= YOUR ASSIGNMENT =
Make an exact copy of the listing below.

= GIVEN DATA =
============================================================

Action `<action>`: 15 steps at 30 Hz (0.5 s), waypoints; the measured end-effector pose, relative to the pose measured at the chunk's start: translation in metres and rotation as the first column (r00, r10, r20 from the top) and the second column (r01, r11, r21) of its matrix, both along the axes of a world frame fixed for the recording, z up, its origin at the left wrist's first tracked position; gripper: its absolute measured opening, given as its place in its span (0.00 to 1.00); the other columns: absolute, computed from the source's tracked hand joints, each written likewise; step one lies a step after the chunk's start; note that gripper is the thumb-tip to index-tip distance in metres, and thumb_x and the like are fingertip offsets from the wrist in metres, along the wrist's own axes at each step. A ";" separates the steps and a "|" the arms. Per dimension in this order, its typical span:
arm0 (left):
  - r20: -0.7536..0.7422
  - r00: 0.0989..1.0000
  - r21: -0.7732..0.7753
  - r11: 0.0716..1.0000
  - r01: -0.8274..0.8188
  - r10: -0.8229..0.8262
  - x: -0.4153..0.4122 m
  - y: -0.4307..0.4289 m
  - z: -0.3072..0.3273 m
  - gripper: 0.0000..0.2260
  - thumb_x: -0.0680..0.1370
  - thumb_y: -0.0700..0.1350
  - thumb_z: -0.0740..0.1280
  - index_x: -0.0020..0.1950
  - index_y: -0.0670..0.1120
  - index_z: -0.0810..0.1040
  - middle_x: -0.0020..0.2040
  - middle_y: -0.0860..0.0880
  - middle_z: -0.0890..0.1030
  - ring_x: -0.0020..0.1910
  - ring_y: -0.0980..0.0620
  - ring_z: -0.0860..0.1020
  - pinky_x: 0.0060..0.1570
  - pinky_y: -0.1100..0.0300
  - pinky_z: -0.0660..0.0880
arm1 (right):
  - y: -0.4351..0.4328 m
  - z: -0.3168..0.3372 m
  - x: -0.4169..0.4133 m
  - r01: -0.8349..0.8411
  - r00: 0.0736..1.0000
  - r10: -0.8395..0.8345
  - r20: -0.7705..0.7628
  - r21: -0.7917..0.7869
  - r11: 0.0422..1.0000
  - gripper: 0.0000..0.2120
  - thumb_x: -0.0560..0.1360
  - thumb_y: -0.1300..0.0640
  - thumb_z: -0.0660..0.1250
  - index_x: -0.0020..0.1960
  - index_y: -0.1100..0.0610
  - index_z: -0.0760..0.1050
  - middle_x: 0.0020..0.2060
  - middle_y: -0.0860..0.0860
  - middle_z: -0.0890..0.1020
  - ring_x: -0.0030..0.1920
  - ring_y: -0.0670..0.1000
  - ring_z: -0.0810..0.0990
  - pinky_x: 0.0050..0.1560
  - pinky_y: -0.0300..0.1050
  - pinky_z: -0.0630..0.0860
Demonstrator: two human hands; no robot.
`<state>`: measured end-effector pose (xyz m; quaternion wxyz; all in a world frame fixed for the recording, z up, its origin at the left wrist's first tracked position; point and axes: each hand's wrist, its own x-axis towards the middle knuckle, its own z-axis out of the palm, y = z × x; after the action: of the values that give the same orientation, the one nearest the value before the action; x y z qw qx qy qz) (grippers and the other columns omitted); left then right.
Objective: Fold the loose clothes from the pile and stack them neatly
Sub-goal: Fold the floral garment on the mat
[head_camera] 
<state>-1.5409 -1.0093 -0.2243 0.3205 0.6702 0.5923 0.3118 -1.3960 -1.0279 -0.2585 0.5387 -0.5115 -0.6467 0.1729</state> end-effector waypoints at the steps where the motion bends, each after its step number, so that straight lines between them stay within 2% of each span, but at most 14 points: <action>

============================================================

= RESULT OF THE TASK =
Action `<action>`: 15 steps at 30 Hz (0.5 s), waypoints; the measured end-effector pose, relative to the pose measured at the chunk's start: translation in metres and rotation as the first column (r00, r10, r20 from the top) and the second column (r01, r11, r21) of its matrix, both along the axes of a world frame fixed for the recording, z up, its origin at the left wrist's first tracked position; gripper: its absolute measured opening, given as its place in its span (0.00 to 1.00); the other columns: absolute, computed from the source's tracked hand joints, each written likewise; step one lies a step after the chunk's start; note that gripper is the thumb-tip to index-tip distance in metres, and thumb_x and the like are fingertip offsets from the wrist in metres, along the wrist's own axes at each step. A ";" separates the steps and a "|" the arms. Per dimension in this order, its typical span:
arm0 (left):
  - r20: -0.7536..0.7422
  - r00: 0.0989..1.0000
  - r21: -0.7732..0.7753
  - r11: 0.0716..1.0000
  - r01: -0.8274..0.8188
  - r10: -0.8229..0.8262
  - x: -0.4153..0.4122 m
  - y: -0.4307..0.4289 m
  - z: -0.3072..0.3273 m
  - gripper: 0.0000..0.2260
  - thumb_x: -0.0680..0.1370
  - thumb_y: -0.0700..0.1350
  - thumb_z: -0.0740..0.1280
  - index_x: -0.0020..0.1950
  - index_y: -0.0670..0.1120
  - index_z: -0.0810..0.1040
  - middle_x: -0.0020..0.2040
  - middle_y: -0.0860..0.0880
  - middle_z: -0.0890..0.1030
  - ring_x: -0.0020..0.1910
  - ring_y: -0.0980..0.0620
  - ring_z: -0.0860..0.1020
  - pinky_x: 0.0060..0.1570
  - pinky_y: -0.1100..0.0300
  - pinky_z: -0.0660..0.0880
arm1 (right):
  - y: -0.4351..0.4328 m
  - z: -0.3168..0.3372 m
  - x: -0.4169..0.4133 m
  - r01: -0.8349..0.8411
  - r00: 0.0736..1.0000
  - r10: -0.8395..0.8345
  - r20: -0.7705..0.7628
  - r21: -0.7917..0.7869
  - r11: 0.0422..1.0000
  - gripper: 0.0000..0.2120
  - thumb_x: -0.0560..0.1360
  - thumb_y: -0.1300..0.0640
  - thumb_z: -0.0660..0.1250
  - index_x: -0.0020..0.1960
  - index_y: -0.1100..0.0610
  - index_z: -0.0760..0.1050
  - middle_x: 0.0020..0.2060
  - middle_y: -0.0860..0.0860
  - middle_z: -0.0890..0.1020
  - ring_x: -0.0030..0.1920
  - ring_y: -0.0670..0.1000
  - ring_z: -0.0810..0.0990
  - pinky_x: 0.0050..0.1560
  - pinky_y: -0.0300..0.1050
  - pinky_z: -0.0630..0.0860
Demonstrator: two human hands; no robot.
`<state>`: measured end-effector pose (xyz m; quaternion wxyz; all in a world frame fixed for the recording, z up, its origin at the left wrist's first tracked position; point and axes: each hand's wrist, its own x-axis towards the middle knuckle, its own z-axis out of the palm, y = z × x; after the action: of the values that give the same orientation, the one nearest the value before the action; x y z qw qx qy qz) (grippers and the other columns omitted); left then right.
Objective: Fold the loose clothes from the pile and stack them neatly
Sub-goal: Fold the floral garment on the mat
[head_camera] 
<state>-1.5409 -1.0093 -0.2243 0.3205 0.6702 0.5923 0.3118 -1.3960 -1.0279 -0.2585 0.5387 -0.5115 -0.6467 0.1729</state> end-effector waypoints at the steps where the motion bends, each after its step number, so that straight lines between them stay within 2% of each span, but at most 14 points: <action>

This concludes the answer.